Вернуться к З.С. Паперный. «Вопреки всем правилам...»: Пьесы и водевили Чехова

В 1960-м

Празднуется столетие со дня рождения Чехова. Театры показывают новые спектакли: МХАТ— «Чайку», Вахтанговский — «Платонова», а Театр имени Моссовета выбрал «Лешего». Помню, было немало недоумений — зачем играть «Лешего», когда есть «Дядя Ваня», пьеса созданная в результате его переделки? Со времени постановки в Театре имени Моссовета прошло два десятилетия, но она вспоминается довольно отчетливо. Роль Лешего, Хрущова, исполнял Н.Г. Мордвинов, Жоржа Войницкого — Р.Я. Плятт, а Елену Андреевну играла В.П. Марецкая. Спектакль, на который я попал, шел тяжело. Особенно поначалу. Это был так называемый целевой спектакль, пришла публика какого-то предприятия или учреждения. Настроение было такое, какое бывает на коллективных «вылазках». Большим успехом пользовался буфет. И когда прозвенел звонок после первого антракта, создавалось впечатление, что публике не особенно хочется расставаться с едой, фруктовой водой, разговорами, тем более что это были сослуживцы, хорошо знавшие друг друга. В зале царило оживление — не реакция на то, что творится на сцене, а просто оживление, само по себе — самое страшное для артистов. Тот негромкий гул, когда зал начинал жить своей жизнью. Вера Петровна Марецкая никак не могла завоевать внимание публики. Казалось даже, что Елена Андреевна — вообще роль не для нее. Я смотрел и не узнавал талантливейшей актрисы в том, как она ходила со скучающим, разочарованным, хочется даже сказать, кислым видом; как однообразно стремилась передать неудовлетворенность жизнью. Мордвинов чувствовал себя в роли Лешего увереннее и свободнее. Его слова: «Когда я сажаю березку...» — могли бы захватить зал, они были сказаны искренне, взволнованно и в то же время естественно, без всякого «романтического» наигрыша. Но и они не очень-то расшевелили зрителей.

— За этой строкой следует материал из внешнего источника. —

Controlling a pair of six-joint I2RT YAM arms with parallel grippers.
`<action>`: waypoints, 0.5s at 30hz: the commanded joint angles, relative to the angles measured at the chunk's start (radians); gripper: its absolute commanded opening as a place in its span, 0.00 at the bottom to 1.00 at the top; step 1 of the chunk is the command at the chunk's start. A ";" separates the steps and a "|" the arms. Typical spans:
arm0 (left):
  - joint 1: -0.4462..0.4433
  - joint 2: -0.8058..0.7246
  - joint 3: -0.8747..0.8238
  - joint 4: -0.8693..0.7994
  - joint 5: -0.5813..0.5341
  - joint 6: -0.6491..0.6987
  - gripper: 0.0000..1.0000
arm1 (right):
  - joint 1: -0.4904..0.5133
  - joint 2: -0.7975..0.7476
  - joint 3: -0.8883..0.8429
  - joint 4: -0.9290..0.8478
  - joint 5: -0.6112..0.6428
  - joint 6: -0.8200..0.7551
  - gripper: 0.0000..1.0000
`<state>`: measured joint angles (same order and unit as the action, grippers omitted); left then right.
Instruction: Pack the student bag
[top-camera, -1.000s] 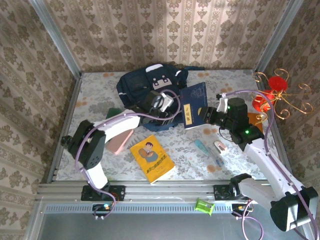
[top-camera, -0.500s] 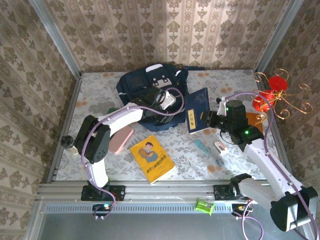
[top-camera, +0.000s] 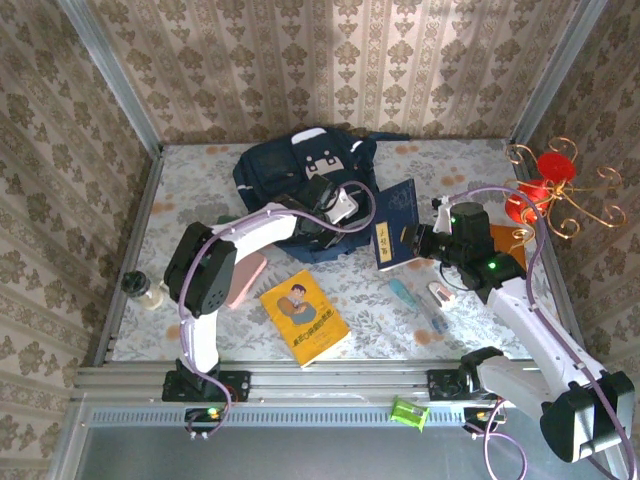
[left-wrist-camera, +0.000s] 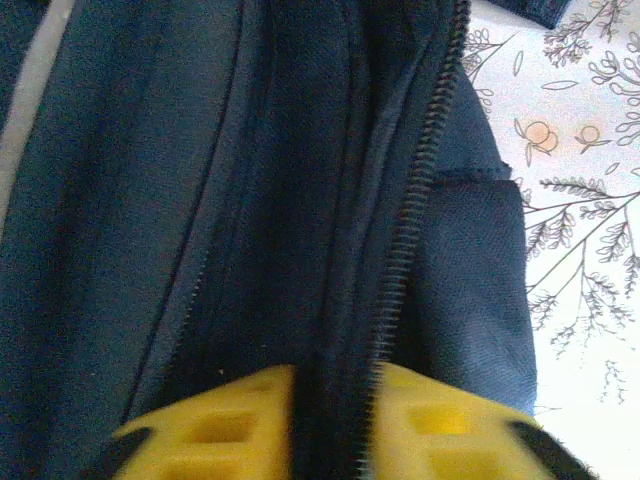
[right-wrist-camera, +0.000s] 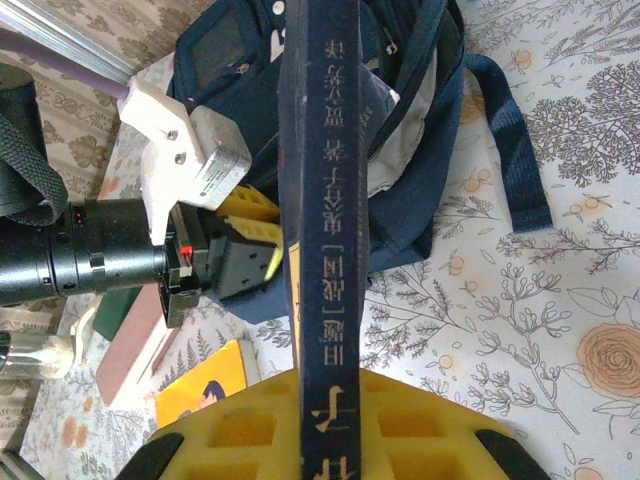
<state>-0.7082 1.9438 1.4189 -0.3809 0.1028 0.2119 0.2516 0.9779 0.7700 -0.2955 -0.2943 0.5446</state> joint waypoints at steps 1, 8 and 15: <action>-0.006 -0.047 0.013 0.013 -0.048 0.020 0.13 | 0.000 -0.001 0.000 0.025 0.000 -0.018 0.00; -0.054 -0.172 -0.055 0.155 -0.299 0.172 0.00 | -0.001 0.010 -0.003 0.027 -0.022 0.034 0.00; -0.087 -0.304 -0.105 0.378 -0.512 0.395 0.00 | 0.000 0.068 -0.010 0.082 -0.121 0.183 0.00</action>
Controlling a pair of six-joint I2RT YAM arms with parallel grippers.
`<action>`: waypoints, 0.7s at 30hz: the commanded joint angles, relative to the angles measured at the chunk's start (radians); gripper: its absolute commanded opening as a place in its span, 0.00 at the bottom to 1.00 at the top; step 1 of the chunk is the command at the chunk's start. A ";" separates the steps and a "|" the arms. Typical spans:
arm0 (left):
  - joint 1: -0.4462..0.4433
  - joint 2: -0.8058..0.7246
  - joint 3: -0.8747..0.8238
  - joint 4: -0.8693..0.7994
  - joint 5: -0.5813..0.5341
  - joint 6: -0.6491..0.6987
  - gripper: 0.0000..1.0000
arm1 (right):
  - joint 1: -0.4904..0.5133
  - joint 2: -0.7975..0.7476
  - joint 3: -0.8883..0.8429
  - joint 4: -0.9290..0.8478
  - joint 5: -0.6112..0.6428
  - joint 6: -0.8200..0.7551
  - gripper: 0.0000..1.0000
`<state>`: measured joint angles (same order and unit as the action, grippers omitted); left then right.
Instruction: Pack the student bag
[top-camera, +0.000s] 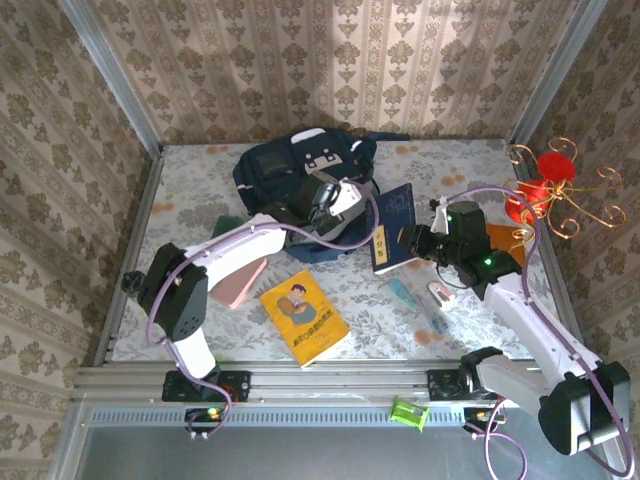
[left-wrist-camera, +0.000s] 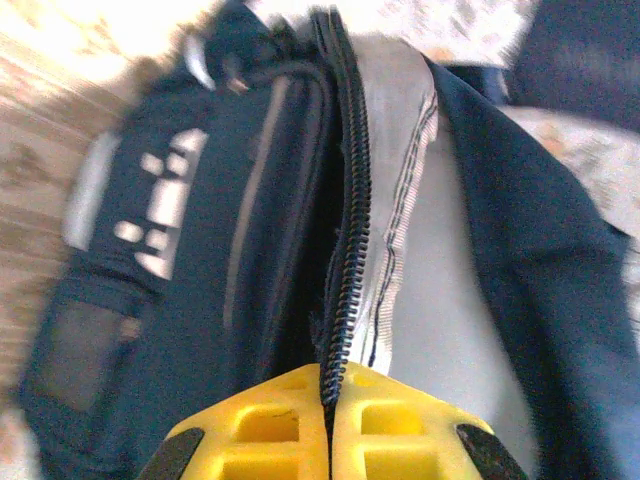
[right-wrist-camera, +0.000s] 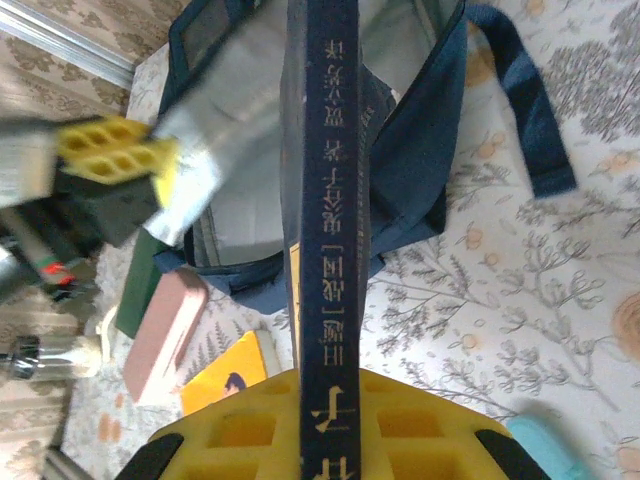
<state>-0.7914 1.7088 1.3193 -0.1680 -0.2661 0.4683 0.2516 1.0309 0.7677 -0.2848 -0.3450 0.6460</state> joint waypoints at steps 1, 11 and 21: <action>-0.005 -0.080 -0.011 0.198 -0.158 0.172 0.00 | 0.002 0.030 -0.011 0.090 -0.088 0.101 0.00; -0.006 -0.079 -0.037 0.444 -0.266 0.529 0.00 | 0.110 0.240 0.063 0.258 -0.117 0.236 0.00; 0.004 -0.094 -0.022 0.407 -0.205 0.439 0.00 | 0.179 0.554 0.173 0.548 -0.071 0.479 0.00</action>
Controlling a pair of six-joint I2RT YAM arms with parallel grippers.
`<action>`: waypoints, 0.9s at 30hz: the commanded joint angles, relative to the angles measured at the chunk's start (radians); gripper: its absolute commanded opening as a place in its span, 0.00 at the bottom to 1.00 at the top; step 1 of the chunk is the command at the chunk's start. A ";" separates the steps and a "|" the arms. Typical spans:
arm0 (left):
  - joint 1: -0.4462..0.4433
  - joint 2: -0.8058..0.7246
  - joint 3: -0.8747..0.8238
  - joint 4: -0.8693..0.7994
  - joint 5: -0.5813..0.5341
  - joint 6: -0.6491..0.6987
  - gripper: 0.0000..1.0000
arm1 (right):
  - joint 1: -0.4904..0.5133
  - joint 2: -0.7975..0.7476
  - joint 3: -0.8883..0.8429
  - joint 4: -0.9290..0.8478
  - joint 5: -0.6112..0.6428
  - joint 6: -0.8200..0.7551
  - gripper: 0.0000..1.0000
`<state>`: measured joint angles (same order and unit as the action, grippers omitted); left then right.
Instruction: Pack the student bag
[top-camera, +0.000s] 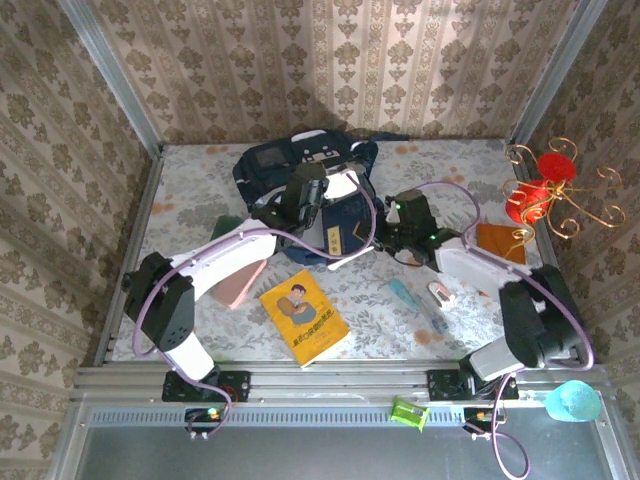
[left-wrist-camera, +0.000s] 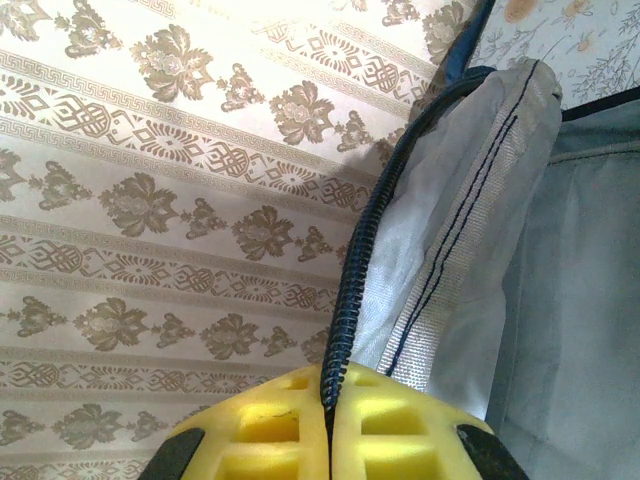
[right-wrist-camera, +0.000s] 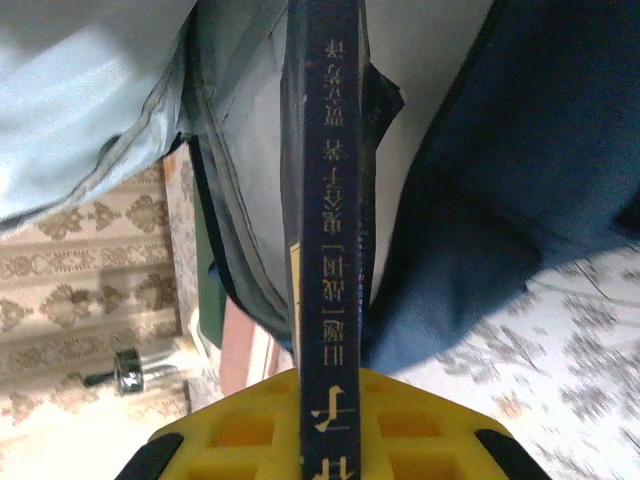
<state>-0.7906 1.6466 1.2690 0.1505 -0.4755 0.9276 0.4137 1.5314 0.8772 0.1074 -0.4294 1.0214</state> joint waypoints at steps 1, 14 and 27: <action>0.004 -0.034 0.030 0.087 0.009 -0.028 0.00 | 0.023 0.094 0.093 0.186 0.011 0.127 0.00; 0.029 -0.053 0.072 0.046 0.041 -0.129 0.00 | 0.056 0.492 0.390 0.446 0.090 0.341 0.00; 0.038 -0.060 0.092 0.027 0.067 -0.174 0.00 | 0.078 0.783 0.687 0.472 0.331 0.405 0.04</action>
<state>-0.7574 1.6440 1.3109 0.1188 -0.4236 0.7921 0.4820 2.2742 1.4929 0.5209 -0.2066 1.4055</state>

А дальше произошло чудо. Иначе я назвать не могу то, что случилось с залом. В третьем действии Серебряков объявил, что собирается продать имение. И начинался бунт дяди Жоржа. Р.Я. Плятт понимал, что у него мало шансов быть услышанным, понятым публикой, шелестевшей конфетными бумажками, кашлявшей, обменивавшейся репликами. Но это не расхолодило его, а, наоборот, исполнило внутренней энергии. Злость Жоржа против Серебрякова и обида артиста на публику соединились.

«Теперь слушайте...» — произнес он голосом человека, который обречен, гибнет, но сдаваться не желает. В зале стало тише. «Я десять лет работал, как вол...» — продолжал Плятт так устало, измученно, будто впервые заговорил после десятилетнего каторжного труда. В зале стало тихо, словно там сидела уже другая публика — внимательная, отзывчивая.

«Постой, я не кончил! — раздавался отчаянный голос Плятта. — Ты погубил мою жизнь! Я не жил, не жил!»

Скрипучим, деревянным голосом Марья Васильевна советовала Жоржу — Плятту: «Слушайся профессора!» И тогда в полном изнеможении он восклицал: «Матушка! Что мне делать?» И рождалась самая крайняя, последняя мысль: «Я сам знаю, что мне делать! (Серебрякову.) Будешь ты меня помнить!» И Плятт уходил — так, будто ему уже нечего делать не только среди окружавших его людей, а вообще нечего делать, нечем жить. Остается одно. Самоубийство было сыграно раньше, чем оно состоялось.

И в эту минуту зрители разразились аплодисментами. Они не просто благодарили актера. Казалось, они просили прощения у театра за свое некорректное поведение. Реакция зала переломилась, и дальше до конца спектакль шел без раздражающего шепота, кашлянья, шелестенья.

Когда вспоминаешь об этой постановке двадцатилетней давности, думаешь не только о том, как Р.Я. Плятт «переборол» публику. Есть в этом театральном эпизоде и другая сторона. В тяжкую минуту артисту помог Чехов. Не случайно перелом в спектакле, в его восприятии произошел во время одного из самых драматичных эпизодов пьесы. Мы еще увидим, как много из этой сцены будет оставлено при переработке «Лешего» в «Дядю Ваню».

Так что, отмечая благополучный финал «Лешего», его необычную для Чехова, во многом нарочитую сведенность с концами, не забудем о тех скрытых конфликтах, о том разладе, который как бы дремал, таился в пьесе и который затем будет так обострен и усилен автором «Дяди Вани».